Agropecuária, sobretudo plantio de soja, destrói Mata Atlântica e Cerrado, denunciam entidades ambientais
Rio Bonito procurado por turistas pela água cristalina tem ficado turvo em épocas de chuvas ( Divulgação/Fundação Neotrópica)
Agência de notícias
Publicado em 26 de maio de 2025 às 09h01.

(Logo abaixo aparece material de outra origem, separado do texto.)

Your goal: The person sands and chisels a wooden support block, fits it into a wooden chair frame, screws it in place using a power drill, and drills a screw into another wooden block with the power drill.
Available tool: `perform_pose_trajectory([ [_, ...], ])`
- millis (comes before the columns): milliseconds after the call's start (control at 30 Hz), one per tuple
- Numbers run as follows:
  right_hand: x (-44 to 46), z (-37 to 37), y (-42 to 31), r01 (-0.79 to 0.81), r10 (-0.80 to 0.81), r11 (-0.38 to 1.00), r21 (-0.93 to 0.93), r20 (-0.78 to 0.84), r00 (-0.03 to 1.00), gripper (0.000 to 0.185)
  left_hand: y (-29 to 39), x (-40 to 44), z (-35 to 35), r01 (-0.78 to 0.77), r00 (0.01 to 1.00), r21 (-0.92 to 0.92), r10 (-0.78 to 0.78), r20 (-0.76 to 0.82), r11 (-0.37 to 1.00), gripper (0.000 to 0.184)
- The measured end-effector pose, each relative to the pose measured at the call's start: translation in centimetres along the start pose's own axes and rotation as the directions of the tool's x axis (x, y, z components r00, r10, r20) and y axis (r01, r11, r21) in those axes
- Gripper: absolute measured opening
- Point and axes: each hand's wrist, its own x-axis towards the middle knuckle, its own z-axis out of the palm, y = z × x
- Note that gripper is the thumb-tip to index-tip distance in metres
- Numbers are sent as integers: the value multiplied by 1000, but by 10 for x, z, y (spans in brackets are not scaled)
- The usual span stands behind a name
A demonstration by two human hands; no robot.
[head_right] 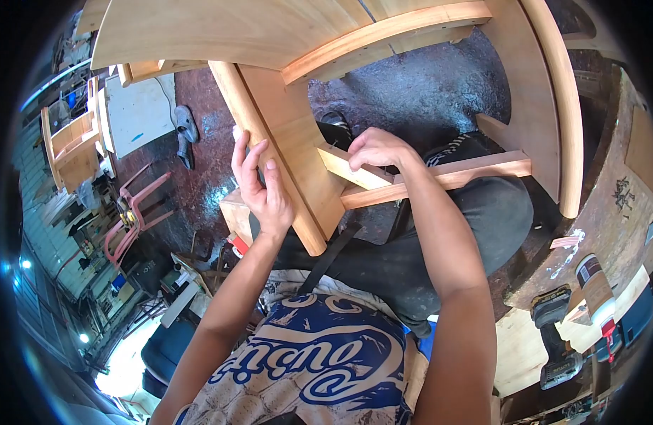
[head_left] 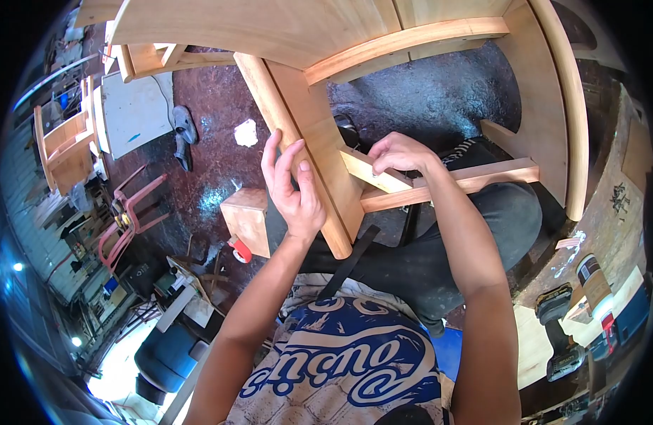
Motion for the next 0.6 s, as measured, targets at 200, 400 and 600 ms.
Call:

O avanço do plantio de soja está suprimindo o verde em Bonito (MS), um dos principais destinos do turismo ecológico do país. Entre 1985 e 2023, a área devastada foi de 90 mil hectares, o equivalente a 126 mil campos de futebol. A maior destruição teria ocorrido de 2019 a 2023: 5.600 hectares, uma média de 1.400 hectares por ano. Os dados foram divulgados este ano em documento conjunto dos institutos SOS Pantanal, Tamanduá, Líbio, Fundação Neotrópica do Brasil, MapBiomas e SOS Mata Atlântica. Formações florestais se transformaram também em pastagens, segundo as entidades.
Em 1985, aponta o documento, a área com plantio de soja na bacia hidrográfica do Rio Miranda, que corresponde a 94% do território de Bonito, era de 0,4%, ou 16 mil hectares. Em 2005, saltou para 2,3%, 80 mil hectares. Na última análise, em 2023, chegou a 7%, ou 300 mil hectares.

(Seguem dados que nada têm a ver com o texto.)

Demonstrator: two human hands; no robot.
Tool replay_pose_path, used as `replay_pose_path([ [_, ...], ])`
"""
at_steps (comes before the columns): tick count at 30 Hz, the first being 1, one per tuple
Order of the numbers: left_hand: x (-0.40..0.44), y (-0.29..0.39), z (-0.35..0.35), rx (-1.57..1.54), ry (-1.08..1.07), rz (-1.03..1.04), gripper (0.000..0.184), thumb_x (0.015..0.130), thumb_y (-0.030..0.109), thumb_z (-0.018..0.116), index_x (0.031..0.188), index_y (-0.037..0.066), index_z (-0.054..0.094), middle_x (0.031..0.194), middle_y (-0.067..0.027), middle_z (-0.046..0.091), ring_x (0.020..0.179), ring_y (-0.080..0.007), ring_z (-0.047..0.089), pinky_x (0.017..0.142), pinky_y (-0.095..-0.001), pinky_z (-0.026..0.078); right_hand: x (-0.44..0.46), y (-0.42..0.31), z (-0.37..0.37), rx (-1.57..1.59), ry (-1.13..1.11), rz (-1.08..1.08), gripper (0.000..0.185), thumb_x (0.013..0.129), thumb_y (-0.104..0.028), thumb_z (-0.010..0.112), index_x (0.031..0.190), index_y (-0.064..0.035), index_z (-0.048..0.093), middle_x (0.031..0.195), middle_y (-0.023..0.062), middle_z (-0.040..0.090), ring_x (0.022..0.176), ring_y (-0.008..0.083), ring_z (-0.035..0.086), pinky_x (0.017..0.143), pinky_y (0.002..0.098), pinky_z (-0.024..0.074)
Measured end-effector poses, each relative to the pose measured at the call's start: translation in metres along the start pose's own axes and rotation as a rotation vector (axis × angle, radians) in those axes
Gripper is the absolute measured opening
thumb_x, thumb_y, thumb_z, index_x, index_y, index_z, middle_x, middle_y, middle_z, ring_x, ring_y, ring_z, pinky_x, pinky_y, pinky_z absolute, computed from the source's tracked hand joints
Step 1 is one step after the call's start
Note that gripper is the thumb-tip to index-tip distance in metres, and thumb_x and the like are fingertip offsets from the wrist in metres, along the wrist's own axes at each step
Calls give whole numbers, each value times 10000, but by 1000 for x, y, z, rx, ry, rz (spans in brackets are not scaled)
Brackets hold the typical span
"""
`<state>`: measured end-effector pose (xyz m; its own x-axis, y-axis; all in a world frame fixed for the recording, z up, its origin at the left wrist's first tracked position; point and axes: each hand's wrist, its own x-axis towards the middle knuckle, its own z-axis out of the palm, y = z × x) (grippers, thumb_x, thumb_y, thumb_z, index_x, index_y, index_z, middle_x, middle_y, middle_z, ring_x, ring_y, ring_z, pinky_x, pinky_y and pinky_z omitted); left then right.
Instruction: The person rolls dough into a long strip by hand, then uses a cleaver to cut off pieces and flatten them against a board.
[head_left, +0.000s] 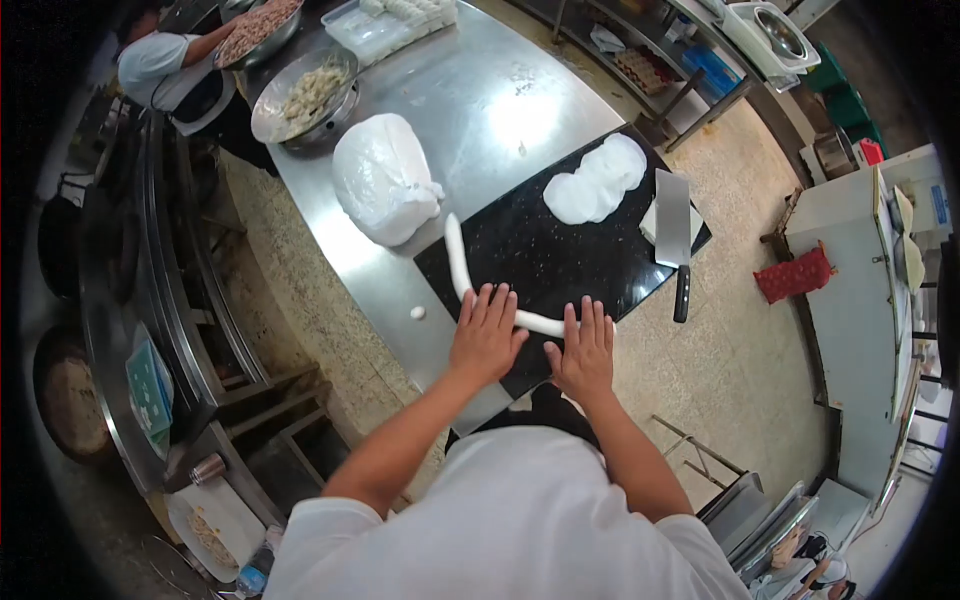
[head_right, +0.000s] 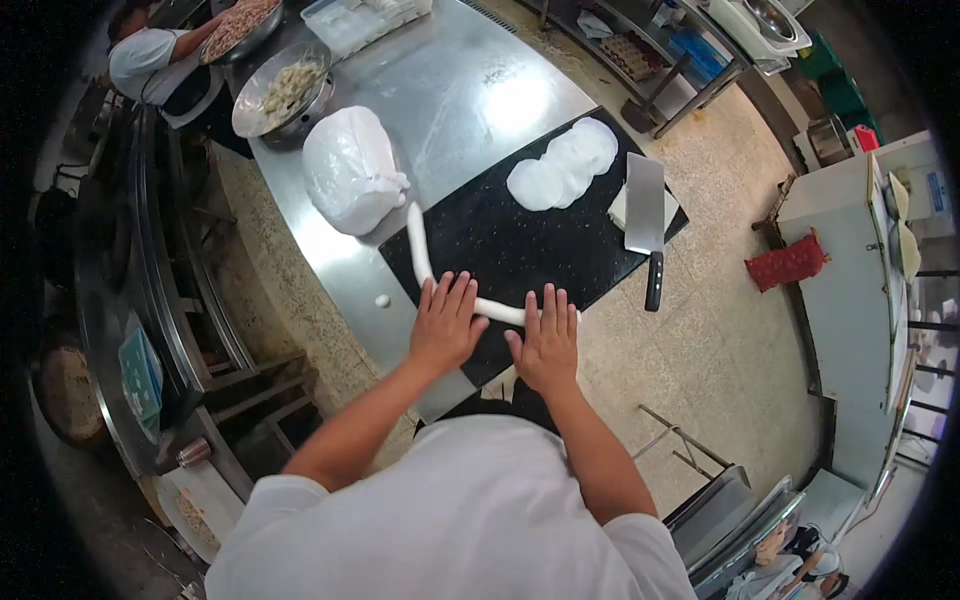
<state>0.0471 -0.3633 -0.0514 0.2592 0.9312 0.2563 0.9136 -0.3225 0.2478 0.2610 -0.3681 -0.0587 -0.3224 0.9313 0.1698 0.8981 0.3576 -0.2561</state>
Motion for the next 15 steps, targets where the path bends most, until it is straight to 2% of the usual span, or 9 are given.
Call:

O estudo abrange uma área de 42 mil quilômetros quadrados da bacia, que representa aproximadamente 12% do Mato Grosso do Sul. A área de floresta, que era de 39%, agora é de 26%, redução de 562 mil hectares. O risco de degradação ambiental e de perda da biodiversidade compromete ainda o ecoturismo, que representa 60% do PIB de Bonito, segundo o IBGE.
O avanço da soja afeta os recursos hídricos por práticas como a instalação de drenos para secar áreas de nascentes. A água que escoa por eles leva sedimentos e lama até os rios, contaminando o lençol freático e causando assoreamento.

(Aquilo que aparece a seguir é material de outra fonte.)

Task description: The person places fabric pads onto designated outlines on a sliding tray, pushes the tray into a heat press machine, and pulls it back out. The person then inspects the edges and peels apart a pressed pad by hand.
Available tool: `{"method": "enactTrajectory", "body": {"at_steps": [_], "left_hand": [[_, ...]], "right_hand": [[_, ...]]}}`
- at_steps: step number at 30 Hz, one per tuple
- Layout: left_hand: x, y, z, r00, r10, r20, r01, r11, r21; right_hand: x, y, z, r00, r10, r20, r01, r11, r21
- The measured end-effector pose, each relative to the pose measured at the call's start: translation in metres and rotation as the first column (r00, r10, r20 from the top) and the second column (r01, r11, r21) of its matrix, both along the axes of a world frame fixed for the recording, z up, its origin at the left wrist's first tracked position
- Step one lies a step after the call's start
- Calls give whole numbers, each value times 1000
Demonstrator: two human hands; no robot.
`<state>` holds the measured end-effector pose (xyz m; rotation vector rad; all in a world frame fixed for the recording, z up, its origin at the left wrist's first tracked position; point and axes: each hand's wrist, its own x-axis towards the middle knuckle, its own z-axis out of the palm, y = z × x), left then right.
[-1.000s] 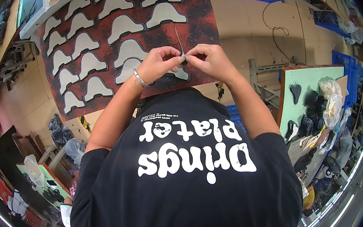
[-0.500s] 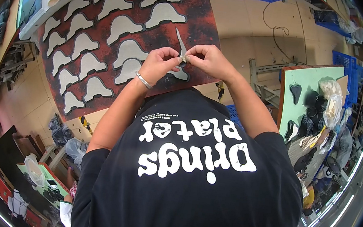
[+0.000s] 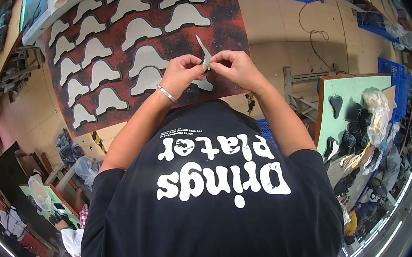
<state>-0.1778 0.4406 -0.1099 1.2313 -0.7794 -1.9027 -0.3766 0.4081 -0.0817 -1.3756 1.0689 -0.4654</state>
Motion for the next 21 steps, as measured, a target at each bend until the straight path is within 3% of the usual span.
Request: {"method": "enactTrajectory", "body": {"at_steps": [3,6,9,14,21], "left_hand": [[-1,0,2,999,24,34,-24,1000,-3],[-3,0,4,998,48,42,-48,999,2],[-6,0,6,995,92,40,-91,995,-37],[-9,1,2,989,130,69,-119,983,-138],[-10,1,4,961,105,255,-38,967,-253]], "right_hand": [[0,5,7,995,-52,-85,31,974,-225],[3,9,16,982,-34,-187,-58,883,-466],[7,13,18,956,-102,-275,-81,809,-582],[7,12,19,934,-98,-343,-159,747,-646],[9,8,16,924,-54,-378,-213,749,-628]]}}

A abertura ilegal de 46 quilômetros de drenos às margens do Rio da Prata já resultou em multas de R$ 16,8 milhões aplicadas pelo Ministério Público depois que o curso d'água ficou cheio de lama, em 2018. Mas elas foram suspensas pelo desembargador Alexandre Bastos, do Tribunal de Justiça do Mato Grosso do Sul. Ele também arquivou as 12 ações que geraram as multas, a esta altura com uma proposta de custeio da recuperação ambiental da área fixada em R$ 3,2 milhões, divididos entre poder público (56%) e fazendeiros (44%), uma redução a um quinto do valor original, alegando que as punições “eram desmedidas”. Em novembro ado, Bastos foi afastado, por ser investigado pela Polícia Federal, com outros quatro desembargadores, por venda de sentenças.
— O Rio Mimoso era cristalino. Agora, no período das chuvas, alguns trechos ficam turvos. O fundo dos rios era rochoso e ficou arenoso. Também havia córregos intermitentes, que voltavam a encher depois da seca, mas isso não acontece mais em algumas localidades. O Rio da Prata ou mais de um mês com um grande trecho seco. Tudo é reflexo do desmatamento e das drenagens — afirma o biólogo Guilherme Dalponti, da Neotrópica.
Dalponti explica que as formações rochosas da região são de calcário e têm consistência frágil. O desmatamento diminui a capacidade de infiltração da água e aumenta as enxurradas, que destroem cachoeiras e piscinas naturais.
— Essa é uma área de transição entre a Mata Atlântica e o Cerrado, uma região especial. Há dez anos tentamos criar duas novas unidades de conservação nas nascentes dos rios da Prata e Formoso, mas encontramos muita resistência — recorda, acrescentando que audiências públicas para um acordo sobre a proteção da área e a indenização de proprietários foram sustadas pelo Sindicato Rural em 2015, por liminar.
De acordo com Dalponti, Bonito foi o município brasileiro com a maior área da Mata Atlântica devastada em 2020: 416 hectares. Em 2022, um levantamento da Neotrópica registrou pela primeira vez vestígios de agrotóxicos nos rios:
— Para desmatar as áreas da Mata Atlântica só é necessário fazer licenciamento on-line. Não existe vistoria de nenhum órgão. A análise das águas também mostra nitrogênio e fósforo, vindo de adubação química e esgoto.
As organizações responsáveis pelo documento sugerem um Zoneamento Ecológico-Econômico nas áreas essenciais para o turismo e a biodiversidade e o cumprimento da legislação que prevê o resguardo das áreas de preservação permanente. Procurados, o Instituto de Meio Ambiente de Mato Groso do Sul, a Secretaria de Meio Ambiente de Bonito e o Tribunal de Justiça de Mato Grosso do Sul não responderam.